Top of RECORD EXCERPTS

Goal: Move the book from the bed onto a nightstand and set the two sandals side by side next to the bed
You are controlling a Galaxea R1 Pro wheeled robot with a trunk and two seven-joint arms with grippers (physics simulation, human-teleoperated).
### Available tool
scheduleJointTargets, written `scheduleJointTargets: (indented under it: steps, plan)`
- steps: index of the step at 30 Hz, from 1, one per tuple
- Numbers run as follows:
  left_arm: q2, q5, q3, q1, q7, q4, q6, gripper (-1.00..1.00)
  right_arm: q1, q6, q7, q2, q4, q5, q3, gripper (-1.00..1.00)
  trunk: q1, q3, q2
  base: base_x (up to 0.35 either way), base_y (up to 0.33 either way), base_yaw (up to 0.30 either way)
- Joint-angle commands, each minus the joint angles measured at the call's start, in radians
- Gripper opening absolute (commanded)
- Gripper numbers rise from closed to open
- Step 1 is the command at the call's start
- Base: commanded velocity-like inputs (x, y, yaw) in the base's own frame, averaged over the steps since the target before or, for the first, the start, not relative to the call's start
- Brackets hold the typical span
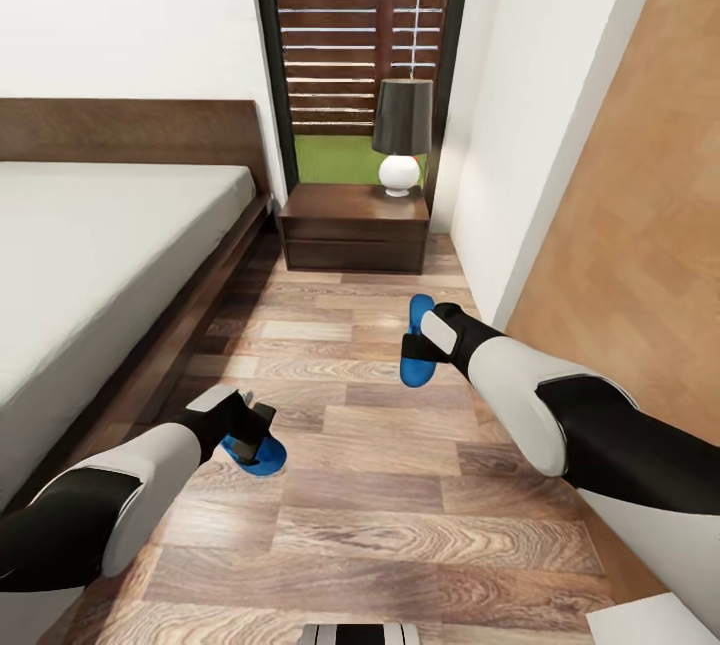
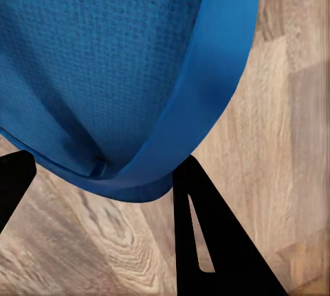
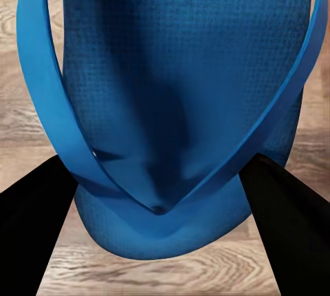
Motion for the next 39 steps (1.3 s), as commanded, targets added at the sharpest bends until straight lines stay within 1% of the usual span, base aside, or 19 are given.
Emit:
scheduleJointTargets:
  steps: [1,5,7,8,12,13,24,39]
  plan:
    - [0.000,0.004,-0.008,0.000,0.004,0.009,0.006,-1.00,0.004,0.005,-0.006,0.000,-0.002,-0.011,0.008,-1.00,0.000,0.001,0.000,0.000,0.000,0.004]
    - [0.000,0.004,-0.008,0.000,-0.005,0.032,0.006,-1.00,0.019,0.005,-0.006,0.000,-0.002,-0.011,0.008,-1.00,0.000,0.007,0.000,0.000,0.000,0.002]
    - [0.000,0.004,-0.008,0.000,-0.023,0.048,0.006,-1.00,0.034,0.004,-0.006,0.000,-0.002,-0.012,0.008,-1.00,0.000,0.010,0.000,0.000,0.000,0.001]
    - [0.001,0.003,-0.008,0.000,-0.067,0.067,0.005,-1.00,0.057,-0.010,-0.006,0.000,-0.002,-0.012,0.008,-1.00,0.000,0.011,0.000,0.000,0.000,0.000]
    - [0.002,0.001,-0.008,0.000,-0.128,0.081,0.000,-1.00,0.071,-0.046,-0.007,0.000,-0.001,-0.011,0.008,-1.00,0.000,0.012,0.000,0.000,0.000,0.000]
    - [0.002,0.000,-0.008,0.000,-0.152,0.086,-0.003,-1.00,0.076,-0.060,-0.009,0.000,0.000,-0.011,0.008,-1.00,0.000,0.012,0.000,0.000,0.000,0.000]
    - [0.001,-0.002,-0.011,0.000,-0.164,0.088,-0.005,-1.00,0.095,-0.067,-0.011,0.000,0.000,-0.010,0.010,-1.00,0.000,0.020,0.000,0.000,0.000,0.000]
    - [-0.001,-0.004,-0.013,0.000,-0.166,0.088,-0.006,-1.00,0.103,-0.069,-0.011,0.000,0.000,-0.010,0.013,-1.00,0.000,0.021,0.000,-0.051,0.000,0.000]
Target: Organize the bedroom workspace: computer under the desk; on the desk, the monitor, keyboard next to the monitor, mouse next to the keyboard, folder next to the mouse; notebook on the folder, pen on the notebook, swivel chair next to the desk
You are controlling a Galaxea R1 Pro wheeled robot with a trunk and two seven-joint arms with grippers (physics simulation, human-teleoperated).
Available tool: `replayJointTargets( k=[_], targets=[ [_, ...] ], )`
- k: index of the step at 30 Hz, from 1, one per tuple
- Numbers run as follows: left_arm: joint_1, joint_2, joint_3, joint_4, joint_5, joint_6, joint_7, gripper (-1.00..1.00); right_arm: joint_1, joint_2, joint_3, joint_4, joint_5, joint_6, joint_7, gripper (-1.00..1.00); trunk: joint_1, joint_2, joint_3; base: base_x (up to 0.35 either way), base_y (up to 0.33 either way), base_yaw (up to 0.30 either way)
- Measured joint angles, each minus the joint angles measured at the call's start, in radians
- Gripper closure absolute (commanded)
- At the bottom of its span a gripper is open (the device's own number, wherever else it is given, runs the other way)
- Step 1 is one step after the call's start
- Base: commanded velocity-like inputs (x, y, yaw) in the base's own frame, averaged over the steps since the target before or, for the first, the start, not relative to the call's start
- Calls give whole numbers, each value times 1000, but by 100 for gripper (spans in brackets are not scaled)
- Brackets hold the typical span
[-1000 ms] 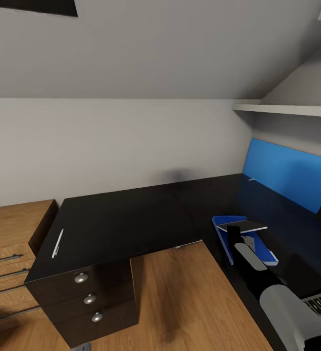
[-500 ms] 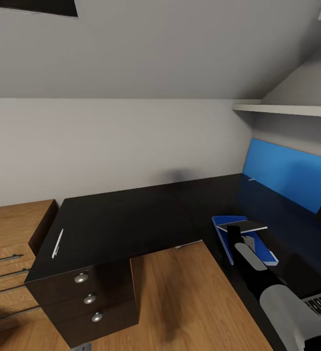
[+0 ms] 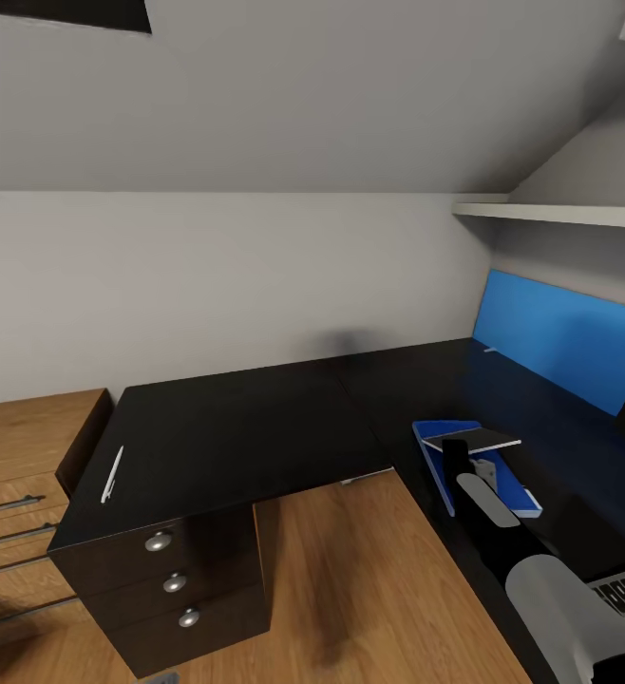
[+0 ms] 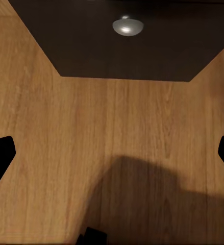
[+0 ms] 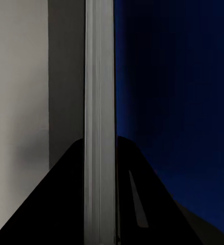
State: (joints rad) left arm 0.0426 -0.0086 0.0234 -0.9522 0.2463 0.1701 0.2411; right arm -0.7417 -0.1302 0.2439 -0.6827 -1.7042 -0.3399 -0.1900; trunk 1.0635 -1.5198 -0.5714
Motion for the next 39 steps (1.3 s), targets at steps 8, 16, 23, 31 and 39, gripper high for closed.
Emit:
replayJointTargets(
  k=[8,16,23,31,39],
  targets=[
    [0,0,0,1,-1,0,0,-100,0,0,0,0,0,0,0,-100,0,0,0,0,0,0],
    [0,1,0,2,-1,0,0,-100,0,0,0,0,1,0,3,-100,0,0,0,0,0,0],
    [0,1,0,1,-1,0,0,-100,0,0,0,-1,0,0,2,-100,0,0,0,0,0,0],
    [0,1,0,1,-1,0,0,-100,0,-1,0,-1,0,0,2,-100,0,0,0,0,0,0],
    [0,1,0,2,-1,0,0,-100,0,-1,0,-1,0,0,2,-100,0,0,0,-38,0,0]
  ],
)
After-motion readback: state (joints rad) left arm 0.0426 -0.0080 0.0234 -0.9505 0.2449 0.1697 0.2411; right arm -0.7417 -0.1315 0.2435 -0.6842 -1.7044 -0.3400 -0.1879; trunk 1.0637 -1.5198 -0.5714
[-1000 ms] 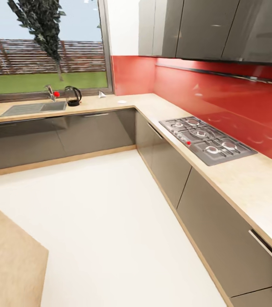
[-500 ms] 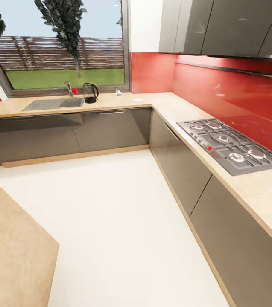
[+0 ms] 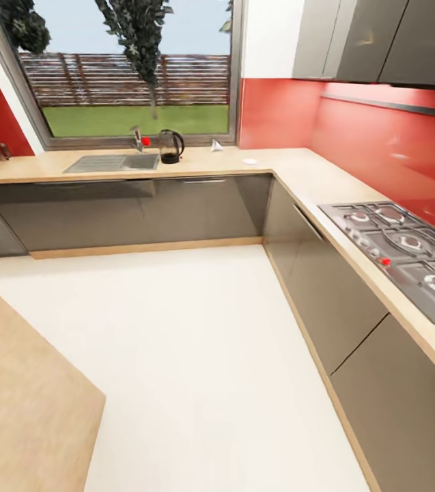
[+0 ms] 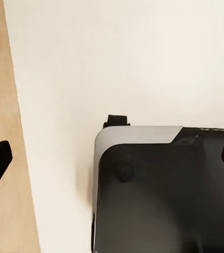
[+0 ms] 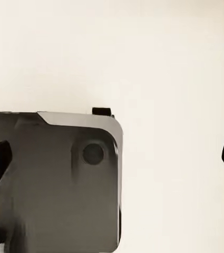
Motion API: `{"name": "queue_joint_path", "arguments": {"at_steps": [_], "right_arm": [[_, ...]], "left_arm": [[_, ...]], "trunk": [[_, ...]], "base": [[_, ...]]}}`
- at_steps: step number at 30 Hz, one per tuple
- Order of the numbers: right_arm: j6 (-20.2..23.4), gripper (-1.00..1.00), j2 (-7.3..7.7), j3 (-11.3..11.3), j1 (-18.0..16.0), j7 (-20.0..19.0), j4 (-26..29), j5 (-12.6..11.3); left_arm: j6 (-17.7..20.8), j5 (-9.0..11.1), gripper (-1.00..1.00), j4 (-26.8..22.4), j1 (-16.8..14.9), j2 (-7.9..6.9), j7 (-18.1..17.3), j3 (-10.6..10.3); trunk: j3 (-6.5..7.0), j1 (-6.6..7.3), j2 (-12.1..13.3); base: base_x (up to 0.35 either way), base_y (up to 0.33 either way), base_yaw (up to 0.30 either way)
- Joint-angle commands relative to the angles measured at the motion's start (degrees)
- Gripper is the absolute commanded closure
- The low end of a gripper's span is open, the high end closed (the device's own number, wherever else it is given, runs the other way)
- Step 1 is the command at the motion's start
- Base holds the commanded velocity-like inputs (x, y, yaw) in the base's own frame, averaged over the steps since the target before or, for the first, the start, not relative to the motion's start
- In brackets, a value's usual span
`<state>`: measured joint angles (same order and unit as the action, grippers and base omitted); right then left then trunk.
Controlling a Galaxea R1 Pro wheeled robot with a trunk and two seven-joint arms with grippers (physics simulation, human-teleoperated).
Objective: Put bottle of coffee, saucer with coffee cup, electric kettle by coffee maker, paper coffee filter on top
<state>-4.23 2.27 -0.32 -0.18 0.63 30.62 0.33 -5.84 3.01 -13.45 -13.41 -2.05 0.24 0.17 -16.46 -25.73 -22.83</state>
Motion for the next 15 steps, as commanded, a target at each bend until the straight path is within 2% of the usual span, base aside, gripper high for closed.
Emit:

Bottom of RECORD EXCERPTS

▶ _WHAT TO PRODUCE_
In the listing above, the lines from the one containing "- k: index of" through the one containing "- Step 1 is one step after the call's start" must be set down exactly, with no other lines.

▶ _TASK SOLUTION_
- k: index of the step at 30 Hz, from 1, one per tuple
- Numbers run as follows: left_arm: joint_1, joint_2, joint_3, joint_4, joint_5, joint_6, joint_7, gripper (-1.00..1.00); right_arm: joint_1, joint_2, joint_3, joint_4, joint_5, joint_6, joint_7, gripper (-1.00..1.00); trunk: joint_1, joint_2, joint_3; base: base_x (up to 0.35 either way), base_y (up to 0.33 either way), base_yaw (up to 0.30 either way)
- Measured joint angles, each minus the joint angles measured at the call's start, in radians
- Gripper closure absolute (commanded)
- At the bottom of its span a gripper is open (the device's own number, wherever else it is given, runs the other way)
- Step 1 is one step after the call's start

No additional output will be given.